Zdaniem Pomarańskiego, ta sprawa przez lata będzie omawiana na różnych szkoleniach związanych z komunikacją kryzysową. Dodaje, że wierzy w to, iż za tę wpadkę odpowiada niedoświadczony pracownik agencji reklamowej. Wątpi, aby to była zaplanowana akcja marketingowa, która miała spowodować "mówienie o marce". Taka akcja nie budowałaby wizerunki i marki tej firmy, a to z punktu widzenia marketingu jest jedną z najważniejszych rzeczy.

W tym przypadku Andrzej Pomarański podejrzewa, że ludzie lada moment zaczną ogłaszać bojkot tego trunku. Podobnie było z piwem Ciechan, kiedy właściciel na Twitterze negatywnie, wulgarnie wypowiadał się na temat mniejszości seksualnych.

Firma Polmos Bielsko-Biała wydała oświadczenie, w którym zdecydowanie odcina się od tej formy reklamy. Jak czytamy w wyjaśnieniu, spółka powierzyła kampanię firmie zewnętrznej z Torunia, agencji Project sp. z o.o., która odpowiada za cały projekt. Władze spółki twierdzą, że są "wstrząśnięte i poruszone". Dlatego zdecydowano o zerwaniu umowy z agencją reklamową. Jednocześnie Polmos Bielsko-Biała przeprasza wszystkie osoby, które mogły poczuć się urażone reklamą.
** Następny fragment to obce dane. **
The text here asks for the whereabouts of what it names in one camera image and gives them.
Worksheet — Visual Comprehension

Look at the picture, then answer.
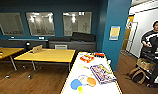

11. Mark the tan woven basket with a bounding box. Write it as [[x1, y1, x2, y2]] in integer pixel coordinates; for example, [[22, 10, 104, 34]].
[[136, 57, 156, 72]]

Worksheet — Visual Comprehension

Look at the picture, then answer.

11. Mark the orange game box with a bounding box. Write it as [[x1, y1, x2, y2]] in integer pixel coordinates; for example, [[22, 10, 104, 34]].
[[79, 54, 96, 64]]

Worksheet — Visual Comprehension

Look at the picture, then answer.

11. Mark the person in dark shirt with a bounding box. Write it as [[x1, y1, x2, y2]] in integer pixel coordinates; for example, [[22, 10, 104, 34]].
[[140, 18, 158, 55]]

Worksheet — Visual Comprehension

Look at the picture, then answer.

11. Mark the yellow wall sign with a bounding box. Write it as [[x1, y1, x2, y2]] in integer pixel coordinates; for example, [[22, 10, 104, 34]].
[[108, 25, 122, 42]]

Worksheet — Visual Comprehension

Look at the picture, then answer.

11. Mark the tan backpack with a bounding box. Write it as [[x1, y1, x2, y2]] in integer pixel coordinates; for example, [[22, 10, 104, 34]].
[[127, 67, 147, 85]]

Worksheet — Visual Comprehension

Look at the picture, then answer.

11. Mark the black chair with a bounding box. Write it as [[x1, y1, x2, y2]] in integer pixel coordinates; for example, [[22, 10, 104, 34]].
[[24, 41, 32, 53]]

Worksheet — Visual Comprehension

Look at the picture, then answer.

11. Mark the yellow gaming table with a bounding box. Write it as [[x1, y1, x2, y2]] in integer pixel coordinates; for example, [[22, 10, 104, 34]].
[[60, 51, 124, 94]]

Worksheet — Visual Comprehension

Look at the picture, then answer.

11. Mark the white rectangular pad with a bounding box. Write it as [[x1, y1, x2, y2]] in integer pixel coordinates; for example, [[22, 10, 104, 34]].
[[54, 43, 68, 51]]

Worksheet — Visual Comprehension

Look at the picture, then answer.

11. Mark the tan open box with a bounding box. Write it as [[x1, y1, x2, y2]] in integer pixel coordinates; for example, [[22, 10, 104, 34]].
[[31, 44, 44, 55]]

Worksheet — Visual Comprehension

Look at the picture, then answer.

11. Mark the long dark grey bench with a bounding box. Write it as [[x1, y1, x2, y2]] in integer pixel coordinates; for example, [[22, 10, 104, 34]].
[[0, 36, 49, 52]]

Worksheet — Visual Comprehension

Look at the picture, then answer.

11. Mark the blue plate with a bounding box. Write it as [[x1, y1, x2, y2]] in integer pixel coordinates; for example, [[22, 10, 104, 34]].
[[77, 74, 90, 84]]

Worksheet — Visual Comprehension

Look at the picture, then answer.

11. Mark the red and black paddle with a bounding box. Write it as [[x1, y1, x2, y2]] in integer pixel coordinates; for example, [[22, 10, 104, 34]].
[[93, 51, 106, 59]]

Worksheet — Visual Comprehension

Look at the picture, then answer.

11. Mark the brown wooden door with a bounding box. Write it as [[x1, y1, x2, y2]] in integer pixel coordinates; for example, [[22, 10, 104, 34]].
[[121, 16, 134, 52]]

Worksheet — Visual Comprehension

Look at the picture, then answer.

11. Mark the blue bowl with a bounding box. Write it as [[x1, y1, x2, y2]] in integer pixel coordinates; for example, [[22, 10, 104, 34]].
[[70, 78, 83, 91]]

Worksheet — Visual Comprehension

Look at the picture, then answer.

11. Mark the orange bowl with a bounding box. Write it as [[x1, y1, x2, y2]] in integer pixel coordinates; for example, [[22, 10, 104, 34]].
[[86, 76, 97, 88]]

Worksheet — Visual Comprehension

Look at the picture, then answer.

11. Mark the interior glass window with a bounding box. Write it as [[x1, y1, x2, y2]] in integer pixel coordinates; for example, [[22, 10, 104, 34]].
[[62, 11, 93, 37], [0, 12, 26, 37], [25, 11, 57, 37]]

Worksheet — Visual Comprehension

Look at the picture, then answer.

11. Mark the dark grey sofa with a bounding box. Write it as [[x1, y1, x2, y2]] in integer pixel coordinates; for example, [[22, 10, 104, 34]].
[[47, 31, 97, 53]]

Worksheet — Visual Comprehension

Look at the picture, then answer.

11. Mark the small yellow cup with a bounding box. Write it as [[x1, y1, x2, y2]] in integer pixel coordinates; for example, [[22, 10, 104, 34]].
[[77, 86, 84, 93]]

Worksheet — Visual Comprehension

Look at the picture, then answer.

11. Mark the long yellow wooden table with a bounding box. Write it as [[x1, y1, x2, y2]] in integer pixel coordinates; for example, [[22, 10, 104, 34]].
[[0, 46, 26, 80], [13, 47, 77, 80]]

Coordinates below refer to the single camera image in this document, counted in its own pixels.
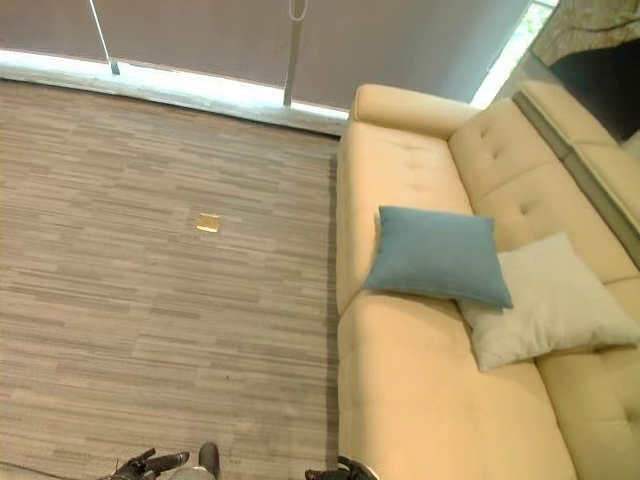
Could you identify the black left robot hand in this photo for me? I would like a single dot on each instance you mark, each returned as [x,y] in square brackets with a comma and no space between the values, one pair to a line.
[150,464]

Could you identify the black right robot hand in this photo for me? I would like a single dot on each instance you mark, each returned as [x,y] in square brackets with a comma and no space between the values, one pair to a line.
[350,469]

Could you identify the cream leather sofa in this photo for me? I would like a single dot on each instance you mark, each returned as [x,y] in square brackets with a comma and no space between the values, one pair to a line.
[410,400]

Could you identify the silver robot leg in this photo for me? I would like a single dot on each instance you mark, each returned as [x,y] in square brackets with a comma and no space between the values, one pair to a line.
[192,473]

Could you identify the dark robot foot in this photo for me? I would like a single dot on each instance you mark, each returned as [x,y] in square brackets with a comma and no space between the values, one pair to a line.
[210,457]

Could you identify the blue square cushion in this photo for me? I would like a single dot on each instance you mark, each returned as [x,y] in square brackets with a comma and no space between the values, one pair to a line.
[435,255]

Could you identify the gold floor socket plate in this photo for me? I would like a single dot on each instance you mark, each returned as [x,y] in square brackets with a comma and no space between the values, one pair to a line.
[209,221]

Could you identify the white square cushion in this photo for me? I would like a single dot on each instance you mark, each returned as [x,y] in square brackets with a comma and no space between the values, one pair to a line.
[545,300]

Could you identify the cream ledge with grey strip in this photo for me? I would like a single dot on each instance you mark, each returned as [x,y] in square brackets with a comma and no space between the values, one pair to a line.
[595,170]

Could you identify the grey roller blind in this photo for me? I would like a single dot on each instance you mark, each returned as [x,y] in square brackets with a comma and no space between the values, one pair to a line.
[200,35]

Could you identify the thin white window post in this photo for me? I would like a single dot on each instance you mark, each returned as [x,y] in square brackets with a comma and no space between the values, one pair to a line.
[103,37]

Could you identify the marble pattern wall panel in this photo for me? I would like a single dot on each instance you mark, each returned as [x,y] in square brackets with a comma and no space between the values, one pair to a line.
[585,25]

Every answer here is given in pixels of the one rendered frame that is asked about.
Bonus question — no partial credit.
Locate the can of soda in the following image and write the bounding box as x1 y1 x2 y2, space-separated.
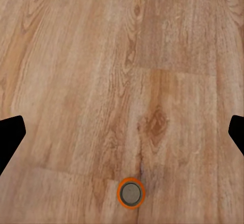
117 177 145 209

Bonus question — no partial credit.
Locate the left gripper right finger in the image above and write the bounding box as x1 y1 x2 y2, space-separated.
228 115 244 155

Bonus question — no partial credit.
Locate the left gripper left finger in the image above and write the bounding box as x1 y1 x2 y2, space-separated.
0 115 26 175

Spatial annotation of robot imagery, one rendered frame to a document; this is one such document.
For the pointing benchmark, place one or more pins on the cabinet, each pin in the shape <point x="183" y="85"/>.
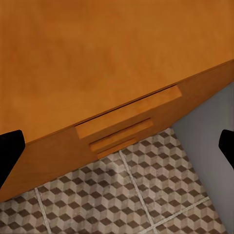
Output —
<point x="83" y="79"/>

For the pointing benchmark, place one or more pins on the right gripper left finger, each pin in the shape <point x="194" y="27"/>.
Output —
<point x="11" y="146"/>

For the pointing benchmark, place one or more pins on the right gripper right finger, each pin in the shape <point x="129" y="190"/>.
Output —
<point x="226" y="144"/>

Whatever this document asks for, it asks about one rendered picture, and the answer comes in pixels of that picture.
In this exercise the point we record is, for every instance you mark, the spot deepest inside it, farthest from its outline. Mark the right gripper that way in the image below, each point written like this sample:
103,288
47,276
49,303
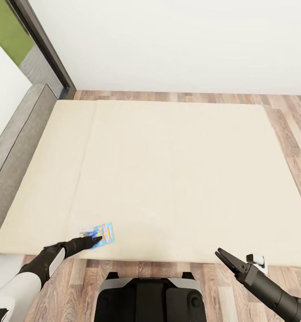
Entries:
265,289

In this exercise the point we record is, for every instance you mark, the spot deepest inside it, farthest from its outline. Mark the door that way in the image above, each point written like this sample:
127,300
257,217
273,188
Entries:
25,42

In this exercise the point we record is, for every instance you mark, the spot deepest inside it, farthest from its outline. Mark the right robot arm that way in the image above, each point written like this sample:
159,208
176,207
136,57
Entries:
253,276

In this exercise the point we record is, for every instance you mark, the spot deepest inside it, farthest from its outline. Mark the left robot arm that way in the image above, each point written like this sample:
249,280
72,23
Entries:
18,295

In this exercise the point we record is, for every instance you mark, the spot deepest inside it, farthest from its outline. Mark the board game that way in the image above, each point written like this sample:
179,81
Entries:
104,230

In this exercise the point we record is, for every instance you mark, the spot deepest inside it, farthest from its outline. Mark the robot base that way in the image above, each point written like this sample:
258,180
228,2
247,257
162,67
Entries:
150,300

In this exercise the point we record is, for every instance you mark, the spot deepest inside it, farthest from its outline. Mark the bed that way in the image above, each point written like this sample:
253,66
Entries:
177,180

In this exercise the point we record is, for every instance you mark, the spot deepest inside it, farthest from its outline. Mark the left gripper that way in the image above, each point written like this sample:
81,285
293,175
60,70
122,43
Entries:
83,243

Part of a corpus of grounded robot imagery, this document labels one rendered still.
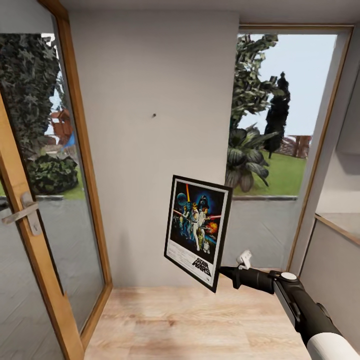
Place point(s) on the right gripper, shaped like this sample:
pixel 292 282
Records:
pixel 246 277

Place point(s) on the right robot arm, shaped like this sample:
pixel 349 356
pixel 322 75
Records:
pixel 320 336

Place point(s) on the poster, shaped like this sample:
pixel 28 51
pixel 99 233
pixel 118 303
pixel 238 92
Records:
pixel 196 228

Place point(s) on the fixed window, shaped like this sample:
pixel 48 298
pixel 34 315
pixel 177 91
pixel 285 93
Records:
pixel 286 81

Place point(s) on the door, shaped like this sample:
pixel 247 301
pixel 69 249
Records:
pixel 55 275

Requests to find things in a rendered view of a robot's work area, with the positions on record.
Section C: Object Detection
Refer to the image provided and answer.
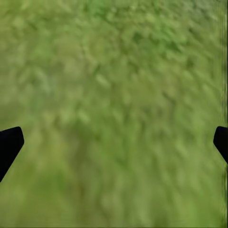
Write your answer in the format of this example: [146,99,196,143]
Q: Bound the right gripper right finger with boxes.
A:
[213,126,228,163]

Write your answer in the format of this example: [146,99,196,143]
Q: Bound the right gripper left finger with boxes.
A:
[0,126,24,182]

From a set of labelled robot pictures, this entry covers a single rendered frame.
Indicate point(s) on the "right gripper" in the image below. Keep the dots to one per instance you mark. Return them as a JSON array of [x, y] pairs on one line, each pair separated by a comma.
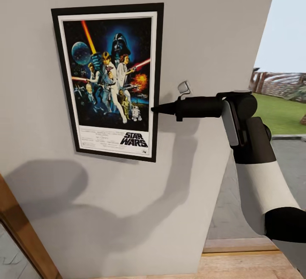
[[195, 107]]

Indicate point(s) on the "poster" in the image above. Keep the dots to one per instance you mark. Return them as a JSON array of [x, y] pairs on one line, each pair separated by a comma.
[[111, 66]]

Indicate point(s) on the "door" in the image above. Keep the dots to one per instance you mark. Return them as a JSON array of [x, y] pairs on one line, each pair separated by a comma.
[[22, 256]]

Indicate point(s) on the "fixed window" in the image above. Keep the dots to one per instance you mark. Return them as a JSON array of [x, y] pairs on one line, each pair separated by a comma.
[[278, 82]]

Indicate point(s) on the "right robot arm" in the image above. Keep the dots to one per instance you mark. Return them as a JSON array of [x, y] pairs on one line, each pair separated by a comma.
[[266, 201]]

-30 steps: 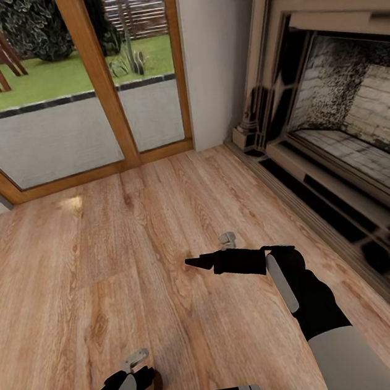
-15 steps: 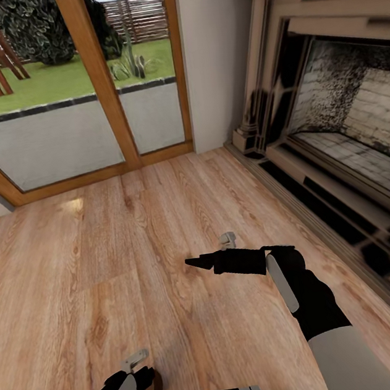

Wcześniej przeprosiny w internecie umieściła agencja Project sp. z o.o. W oświadczeniu napisano, że firma bierze pełną odpowiedzialność za zaistniałą sytuację. Winą za wygląd reklamy obarcza anonimowego pracownika, który wykazał się "brakiem profesjonalizmu i daleko idącą ignorancją". Autorzy reklamy podkreślają, że intencją nie była świadoma prowokacja.